- To do: Within the material that follows, how many lines include the string "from"? Answer with the number and nothing more.

- Data provided:
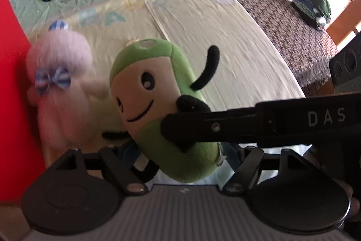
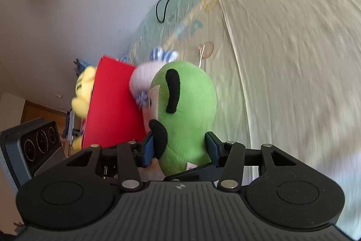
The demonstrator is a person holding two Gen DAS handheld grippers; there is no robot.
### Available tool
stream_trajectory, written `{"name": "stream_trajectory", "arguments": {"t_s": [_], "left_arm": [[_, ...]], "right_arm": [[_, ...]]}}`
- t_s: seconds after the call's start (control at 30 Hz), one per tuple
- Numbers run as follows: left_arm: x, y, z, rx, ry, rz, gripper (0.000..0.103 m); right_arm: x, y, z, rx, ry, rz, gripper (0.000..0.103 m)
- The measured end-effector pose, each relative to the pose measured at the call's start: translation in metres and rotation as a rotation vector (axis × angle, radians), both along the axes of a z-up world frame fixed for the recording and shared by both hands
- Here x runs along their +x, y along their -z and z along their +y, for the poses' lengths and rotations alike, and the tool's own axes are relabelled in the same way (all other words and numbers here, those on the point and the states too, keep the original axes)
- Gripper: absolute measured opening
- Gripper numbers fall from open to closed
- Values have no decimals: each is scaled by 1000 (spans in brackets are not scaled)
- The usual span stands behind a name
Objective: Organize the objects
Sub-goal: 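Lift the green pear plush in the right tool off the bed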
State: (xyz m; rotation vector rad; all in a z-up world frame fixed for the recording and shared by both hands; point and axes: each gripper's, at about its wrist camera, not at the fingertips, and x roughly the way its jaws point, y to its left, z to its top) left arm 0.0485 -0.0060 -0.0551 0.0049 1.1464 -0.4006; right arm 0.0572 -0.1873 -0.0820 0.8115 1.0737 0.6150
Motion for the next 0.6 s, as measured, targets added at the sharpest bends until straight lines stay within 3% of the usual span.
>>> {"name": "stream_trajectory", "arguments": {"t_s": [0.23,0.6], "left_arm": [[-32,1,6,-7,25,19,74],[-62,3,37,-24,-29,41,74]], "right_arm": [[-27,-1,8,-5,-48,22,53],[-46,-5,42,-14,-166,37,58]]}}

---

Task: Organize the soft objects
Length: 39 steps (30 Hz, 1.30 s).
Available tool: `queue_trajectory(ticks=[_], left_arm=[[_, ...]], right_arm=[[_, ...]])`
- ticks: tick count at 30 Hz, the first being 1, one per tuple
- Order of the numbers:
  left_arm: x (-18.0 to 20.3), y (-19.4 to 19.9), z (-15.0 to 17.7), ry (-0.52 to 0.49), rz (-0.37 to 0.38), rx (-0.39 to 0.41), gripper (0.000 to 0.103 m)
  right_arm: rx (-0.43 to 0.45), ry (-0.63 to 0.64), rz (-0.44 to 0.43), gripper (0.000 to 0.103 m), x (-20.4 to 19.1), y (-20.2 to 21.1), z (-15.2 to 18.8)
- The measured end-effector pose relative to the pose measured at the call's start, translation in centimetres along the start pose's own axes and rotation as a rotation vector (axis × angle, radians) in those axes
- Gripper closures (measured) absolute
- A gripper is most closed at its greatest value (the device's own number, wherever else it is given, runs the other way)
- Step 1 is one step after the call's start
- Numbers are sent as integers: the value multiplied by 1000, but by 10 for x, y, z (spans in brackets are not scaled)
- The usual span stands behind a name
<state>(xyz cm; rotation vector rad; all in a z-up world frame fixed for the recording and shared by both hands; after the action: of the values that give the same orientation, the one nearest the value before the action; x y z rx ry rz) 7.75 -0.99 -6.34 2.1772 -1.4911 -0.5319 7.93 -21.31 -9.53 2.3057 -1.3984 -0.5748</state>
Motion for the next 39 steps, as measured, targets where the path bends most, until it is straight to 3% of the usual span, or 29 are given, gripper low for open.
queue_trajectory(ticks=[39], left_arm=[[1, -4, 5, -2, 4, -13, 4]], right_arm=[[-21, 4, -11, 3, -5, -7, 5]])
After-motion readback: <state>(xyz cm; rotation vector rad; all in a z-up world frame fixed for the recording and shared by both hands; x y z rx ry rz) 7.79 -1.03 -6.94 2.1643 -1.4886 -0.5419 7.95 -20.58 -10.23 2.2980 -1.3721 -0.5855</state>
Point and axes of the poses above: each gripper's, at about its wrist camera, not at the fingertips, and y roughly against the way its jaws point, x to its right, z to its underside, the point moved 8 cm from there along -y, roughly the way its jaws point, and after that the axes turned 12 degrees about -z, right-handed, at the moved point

- Response to this task: 2